针对低压配电网拓扑复杂而导致故障区段定位精度不高的问题,提出了一种基于电压差网络映射和后验概率校核的故障区段定位方法。首先构造可达矩阵描述配电网拓扑结构,以准确反映网络各节点的连通性;根据故障前后节点电压的变化,计算节点故障电压差并利用K 均值聚类算法对故障电压差进行聚类,得到故障电压差矩阵;通过推导可达矩阵和故障电压差矩阵的关系计算线路区段状态矩阵,最后采用马尔可夫链蒙特卡罗(Markov chain Monte Carlo, MCMC)算法计算各区段故障的后验概率,对所得故障区段判定结果进行校核。多个配电网中算例结果表明,所提方法在不同配电网拓扑结构下的单一故障识别率达100%,在相同条件下相较于传统方法收敛速度提高了40%,显著提高了故障区段定位的准确性和可靠性。
英文摘要:
Aiming at the problem that the topology of low-voltage distribution network is complex and leads to low fault segment localization accuracy, a fault segment localization method based on voltage difference network mapping and a posterior probability checking is proposed. Firstly, a reachable matrix is constructed to describe the topology of the distribution network to accurately reflect the connectivity of each node of the network; according to the change of the node voltage before and after the fault, the node fault voltage difference is calculated and clustered using the K-mean clustering algorithm to obtain the fault voltage difference matrix; the line segment state matrix is calculated by deducing the relationship between the reachable matrix and the fault voltage difference matrix.

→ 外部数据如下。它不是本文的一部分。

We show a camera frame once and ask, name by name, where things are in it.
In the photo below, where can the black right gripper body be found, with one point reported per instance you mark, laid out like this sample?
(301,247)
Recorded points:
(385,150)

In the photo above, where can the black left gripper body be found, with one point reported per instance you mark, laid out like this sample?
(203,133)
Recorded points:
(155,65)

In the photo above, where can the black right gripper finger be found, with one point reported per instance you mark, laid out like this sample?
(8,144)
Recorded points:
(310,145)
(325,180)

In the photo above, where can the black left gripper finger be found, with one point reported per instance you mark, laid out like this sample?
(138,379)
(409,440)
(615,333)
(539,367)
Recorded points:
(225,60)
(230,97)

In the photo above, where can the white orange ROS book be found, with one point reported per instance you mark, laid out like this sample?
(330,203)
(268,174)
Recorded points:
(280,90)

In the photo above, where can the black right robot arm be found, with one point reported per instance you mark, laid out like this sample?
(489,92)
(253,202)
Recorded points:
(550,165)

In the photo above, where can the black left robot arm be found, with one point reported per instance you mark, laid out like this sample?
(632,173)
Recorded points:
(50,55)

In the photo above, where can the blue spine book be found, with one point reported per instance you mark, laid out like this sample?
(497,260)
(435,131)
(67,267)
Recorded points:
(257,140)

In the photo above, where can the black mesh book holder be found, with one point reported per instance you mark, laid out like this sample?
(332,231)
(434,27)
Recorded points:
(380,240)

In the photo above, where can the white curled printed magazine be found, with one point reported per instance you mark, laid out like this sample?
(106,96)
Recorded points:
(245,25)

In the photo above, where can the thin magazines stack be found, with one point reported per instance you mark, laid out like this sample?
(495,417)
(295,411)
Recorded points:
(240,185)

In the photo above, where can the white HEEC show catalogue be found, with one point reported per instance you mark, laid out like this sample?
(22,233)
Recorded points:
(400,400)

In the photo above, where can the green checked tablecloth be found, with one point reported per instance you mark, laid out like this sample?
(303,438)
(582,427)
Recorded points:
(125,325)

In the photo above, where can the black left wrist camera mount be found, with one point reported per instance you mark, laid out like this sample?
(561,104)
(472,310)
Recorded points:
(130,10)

Finally, the Markov chain Monte Carlo (MCMC) algorithm is used to calculate the a posterior probability of faults in each segment, and the results of fault segment determination are checked. The results of several examples in distribution network show that the proposed method achieves a single fault recognition rate of 100% under different distribution network topologies. Under the same conditions, compared with the traditional methods, the convergence speed is increased by 40%, significantly improving the accuracy and reliability of fault segment localization.